= What the exercise asks =
Retype the material that follows exactly, limited to the lines from the one with "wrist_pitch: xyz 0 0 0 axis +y" through the one with "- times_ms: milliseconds", and keep out all pictures.

Data extract section start

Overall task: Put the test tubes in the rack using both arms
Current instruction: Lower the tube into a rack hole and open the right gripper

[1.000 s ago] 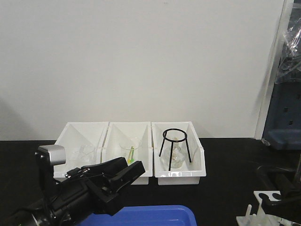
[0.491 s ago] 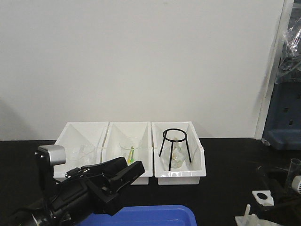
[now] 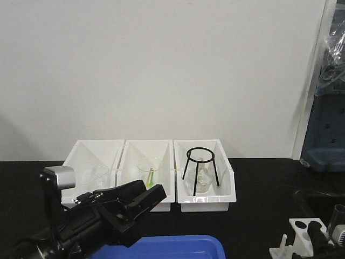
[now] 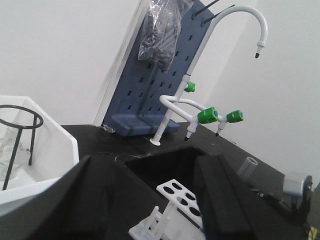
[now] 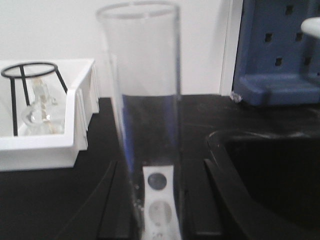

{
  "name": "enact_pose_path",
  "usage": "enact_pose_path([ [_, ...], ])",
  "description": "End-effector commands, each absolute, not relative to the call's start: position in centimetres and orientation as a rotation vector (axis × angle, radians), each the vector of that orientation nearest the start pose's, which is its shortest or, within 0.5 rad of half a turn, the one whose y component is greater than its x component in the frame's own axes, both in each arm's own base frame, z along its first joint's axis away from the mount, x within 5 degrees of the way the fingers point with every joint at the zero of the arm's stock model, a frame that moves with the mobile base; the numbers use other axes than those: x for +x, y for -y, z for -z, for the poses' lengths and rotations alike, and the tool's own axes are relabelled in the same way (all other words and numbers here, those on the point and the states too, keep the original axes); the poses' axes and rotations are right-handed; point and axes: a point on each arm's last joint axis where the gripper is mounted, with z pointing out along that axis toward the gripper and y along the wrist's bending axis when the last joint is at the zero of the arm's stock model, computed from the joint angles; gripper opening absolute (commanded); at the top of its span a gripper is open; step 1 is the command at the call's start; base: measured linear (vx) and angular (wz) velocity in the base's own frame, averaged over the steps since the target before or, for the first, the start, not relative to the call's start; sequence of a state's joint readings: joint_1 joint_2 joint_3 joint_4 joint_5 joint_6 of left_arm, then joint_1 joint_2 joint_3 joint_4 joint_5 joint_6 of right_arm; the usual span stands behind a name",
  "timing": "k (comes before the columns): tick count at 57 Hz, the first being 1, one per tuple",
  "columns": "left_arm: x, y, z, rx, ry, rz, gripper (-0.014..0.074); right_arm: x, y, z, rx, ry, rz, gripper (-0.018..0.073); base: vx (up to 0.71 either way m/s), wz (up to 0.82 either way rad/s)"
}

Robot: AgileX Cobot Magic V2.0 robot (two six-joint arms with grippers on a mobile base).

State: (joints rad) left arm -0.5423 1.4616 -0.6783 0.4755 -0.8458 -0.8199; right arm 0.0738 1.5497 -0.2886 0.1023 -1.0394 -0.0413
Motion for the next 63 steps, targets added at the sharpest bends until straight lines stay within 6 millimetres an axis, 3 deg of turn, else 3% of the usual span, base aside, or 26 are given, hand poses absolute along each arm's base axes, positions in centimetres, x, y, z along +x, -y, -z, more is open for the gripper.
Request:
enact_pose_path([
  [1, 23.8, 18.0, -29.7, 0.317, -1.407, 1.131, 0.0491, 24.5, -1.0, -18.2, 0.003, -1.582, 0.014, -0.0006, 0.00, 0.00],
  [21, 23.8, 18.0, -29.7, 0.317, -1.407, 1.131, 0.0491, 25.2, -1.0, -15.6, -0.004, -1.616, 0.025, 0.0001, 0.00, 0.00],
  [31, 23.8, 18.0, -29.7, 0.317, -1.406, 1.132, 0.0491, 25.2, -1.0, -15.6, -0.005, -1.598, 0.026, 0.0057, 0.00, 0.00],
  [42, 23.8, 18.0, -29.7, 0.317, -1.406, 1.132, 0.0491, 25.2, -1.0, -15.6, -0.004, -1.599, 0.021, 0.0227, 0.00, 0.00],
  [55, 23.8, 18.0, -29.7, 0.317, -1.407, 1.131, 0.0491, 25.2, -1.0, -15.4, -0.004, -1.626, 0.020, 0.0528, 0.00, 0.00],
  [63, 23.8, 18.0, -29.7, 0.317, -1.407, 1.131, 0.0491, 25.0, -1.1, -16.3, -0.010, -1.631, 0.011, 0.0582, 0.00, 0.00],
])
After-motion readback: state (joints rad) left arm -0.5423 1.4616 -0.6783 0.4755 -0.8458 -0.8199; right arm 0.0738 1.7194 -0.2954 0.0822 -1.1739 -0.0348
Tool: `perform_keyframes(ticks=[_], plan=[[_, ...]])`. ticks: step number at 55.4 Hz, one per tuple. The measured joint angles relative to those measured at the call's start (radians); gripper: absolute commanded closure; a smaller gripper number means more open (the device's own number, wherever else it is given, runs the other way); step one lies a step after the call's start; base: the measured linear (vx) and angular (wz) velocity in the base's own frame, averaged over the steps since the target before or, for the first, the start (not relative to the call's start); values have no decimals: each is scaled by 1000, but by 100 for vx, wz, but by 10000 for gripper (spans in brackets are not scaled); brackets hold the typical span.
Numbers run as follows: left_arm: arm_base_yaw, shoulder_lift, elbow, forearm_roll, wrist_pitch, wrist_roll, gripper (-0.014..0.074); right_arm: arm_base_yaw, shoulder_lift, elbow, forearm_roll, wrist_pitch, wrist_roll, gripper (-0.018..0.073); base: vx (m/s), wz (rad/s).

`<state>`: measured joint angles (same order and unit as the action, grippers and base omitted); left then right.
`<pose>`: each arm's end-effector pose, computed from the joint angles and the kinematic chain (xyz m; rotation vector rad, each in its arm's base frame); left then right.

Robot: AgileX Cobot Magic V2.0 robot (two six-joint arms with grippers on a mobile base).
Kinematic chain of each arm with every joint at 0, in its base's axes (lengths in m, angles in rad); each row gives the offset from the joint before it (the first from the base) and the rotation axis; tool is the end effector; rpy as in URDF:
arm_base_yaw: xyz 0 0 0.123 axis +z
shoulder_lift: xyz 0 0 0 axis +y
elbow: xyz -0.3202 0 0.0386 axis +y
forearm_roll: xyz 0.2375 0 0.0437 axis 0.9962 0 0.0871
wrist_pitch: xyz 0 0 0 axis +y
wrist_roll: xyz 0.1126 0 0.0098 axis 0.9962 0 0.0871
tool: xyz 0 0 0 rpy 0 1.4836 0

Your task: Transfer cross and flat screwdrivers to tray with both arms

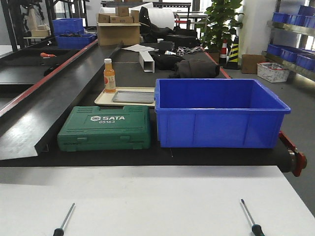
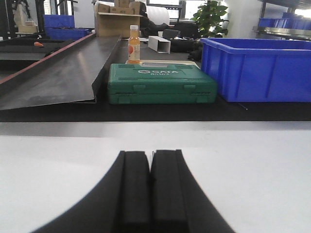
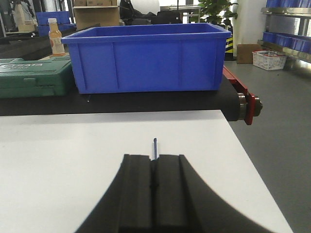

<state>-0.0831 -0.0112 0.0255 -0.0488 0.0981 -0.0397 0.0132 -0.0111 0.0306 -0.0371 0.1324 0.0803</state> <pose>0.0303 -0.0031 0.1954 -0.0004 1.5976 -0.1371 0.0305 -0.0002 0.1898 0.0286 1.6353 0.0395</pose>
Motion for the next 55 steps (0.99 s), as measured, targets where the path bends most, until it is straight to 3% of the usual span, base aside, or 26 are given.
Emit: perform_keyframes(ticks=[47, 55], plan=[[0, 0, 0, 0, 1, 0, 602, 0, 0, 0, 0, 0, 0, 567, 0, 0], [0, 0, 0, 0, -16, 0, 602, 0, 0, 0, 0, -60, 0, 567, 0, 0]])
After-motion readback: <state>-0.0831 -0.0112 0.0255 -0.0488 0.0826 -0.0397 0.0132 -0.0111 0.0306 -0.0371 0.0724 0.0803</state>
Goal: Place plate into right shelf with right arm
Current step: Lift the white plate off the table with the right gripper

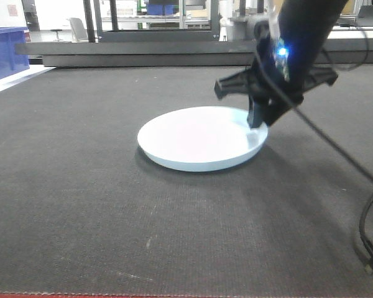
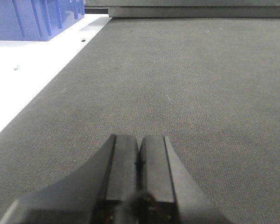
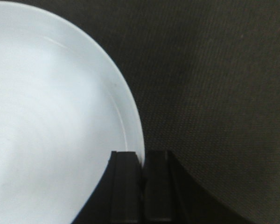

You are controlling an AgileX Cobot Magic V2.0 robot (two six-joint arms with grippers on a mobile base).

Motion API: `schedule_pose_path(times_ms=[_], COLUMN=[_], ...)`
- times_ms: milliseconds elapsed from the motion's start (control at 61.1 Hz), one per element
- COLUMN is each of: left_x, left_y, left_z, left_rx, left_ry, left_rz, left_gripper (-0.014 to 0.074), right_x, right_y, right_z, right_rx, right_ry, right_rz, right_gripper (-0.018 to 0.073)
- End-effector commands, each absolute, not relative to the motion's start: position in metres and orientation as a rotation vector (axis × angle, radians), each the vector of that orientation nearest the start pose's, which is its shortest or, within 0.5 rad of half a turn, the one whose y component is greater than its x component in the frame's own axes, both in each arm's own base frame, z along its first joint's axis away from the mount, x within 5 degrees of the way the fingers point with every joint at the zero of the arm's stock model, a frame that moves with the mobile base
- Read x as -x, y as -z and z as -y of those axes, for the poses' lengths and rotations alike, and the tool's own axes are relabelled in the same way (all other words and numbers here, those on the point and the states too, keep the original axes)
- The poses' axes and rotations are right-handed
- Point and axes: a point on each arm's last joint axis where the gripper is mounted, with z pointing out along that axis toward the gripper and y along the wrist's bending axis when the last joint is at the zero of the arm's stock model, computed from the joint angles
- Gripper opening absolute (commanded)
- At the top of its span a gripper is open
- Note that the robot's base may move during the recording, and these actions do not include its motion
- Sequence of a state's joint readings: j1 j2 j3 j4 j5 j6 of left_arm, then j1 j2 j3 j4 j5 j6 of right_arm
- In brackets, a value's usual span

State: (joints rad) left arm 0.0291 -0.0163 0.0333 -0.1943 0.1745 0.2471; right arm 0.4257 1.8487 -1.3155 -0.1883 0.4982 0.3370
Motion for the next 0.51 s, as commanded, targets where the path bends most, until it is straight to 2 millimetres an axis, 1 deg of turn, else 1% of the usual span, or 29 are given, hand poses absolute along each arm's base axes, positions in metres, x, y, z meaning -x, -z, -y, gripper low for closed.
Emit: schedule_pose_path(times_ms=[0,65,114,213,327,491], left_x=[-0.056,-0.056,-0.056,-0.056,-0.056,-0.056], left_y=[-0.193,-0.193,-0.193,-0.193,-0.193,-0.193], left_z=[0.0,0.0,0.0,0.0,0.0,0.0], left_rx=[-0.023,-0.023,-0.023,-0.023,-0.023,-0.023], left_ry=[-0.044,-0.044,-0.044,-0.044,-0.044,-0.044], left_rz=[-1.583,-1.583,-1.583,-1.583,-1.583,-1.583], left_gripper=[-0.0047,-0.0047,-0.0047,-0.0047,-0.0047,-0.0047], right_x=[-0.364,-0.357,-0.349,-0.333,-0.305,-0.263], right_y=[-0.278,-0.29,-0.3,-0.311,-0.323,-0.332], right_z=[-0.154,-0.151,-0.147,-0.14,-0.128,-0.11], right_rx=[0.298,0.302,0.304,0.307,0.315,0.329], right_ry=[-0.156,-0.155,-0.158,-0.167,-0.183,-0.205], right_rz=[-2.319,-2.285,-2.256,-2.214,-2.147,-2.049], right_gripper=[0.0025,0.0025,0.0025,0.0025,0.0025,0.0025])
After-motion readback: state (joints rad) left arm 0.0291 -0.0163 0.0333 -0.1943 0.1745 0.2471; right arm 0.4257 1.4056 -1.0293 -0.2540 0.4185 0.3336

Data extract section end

= Written response =
wrist_pitch: xyz 0 0 0 axis +y
wrist_roll: xyz 0.1126 0 0.0098 axis 0.9962 0 0.0871
tool: xyz 0 0 0 rpy 0 1.4836 0

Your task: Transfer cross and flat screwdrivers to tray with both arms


<state>-0.0831 -0.0112 0.0255 -0.0488 0.0981 -0.0397 0.0132 -0.0111 0.0306 -0.0371 0.1324 0.0803</state> <pose>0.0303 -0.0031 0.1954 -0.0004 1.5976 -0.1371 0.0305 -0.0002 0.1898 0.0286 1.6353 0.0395</pose>
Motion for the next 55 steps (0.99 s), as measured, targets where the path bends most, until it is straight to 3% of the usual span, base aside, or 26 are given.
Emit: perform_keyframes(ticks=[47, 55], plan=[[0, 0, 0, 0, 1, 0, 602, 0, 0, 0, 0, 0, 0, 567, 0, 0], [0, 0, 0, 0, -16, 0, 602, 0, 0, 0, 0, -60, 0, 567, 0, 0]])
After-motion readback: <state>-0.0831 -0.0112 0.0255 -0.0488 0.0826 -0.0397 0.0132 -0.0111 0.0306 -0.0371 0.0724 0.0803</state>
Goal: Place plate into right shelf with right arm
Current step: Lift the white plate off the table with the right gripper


You are controlling an AgileX Cobot Magic V2.0 robot (two six-joint arms with grippers on a mobile base).

Motion API: `schedule_pose_path(times_ms=[_], COLUMN=[_], ...)`
- times_ms: milliseconds elapsed from the motion's start (control at 61.1 Hz), one per element

This exercise is now complete.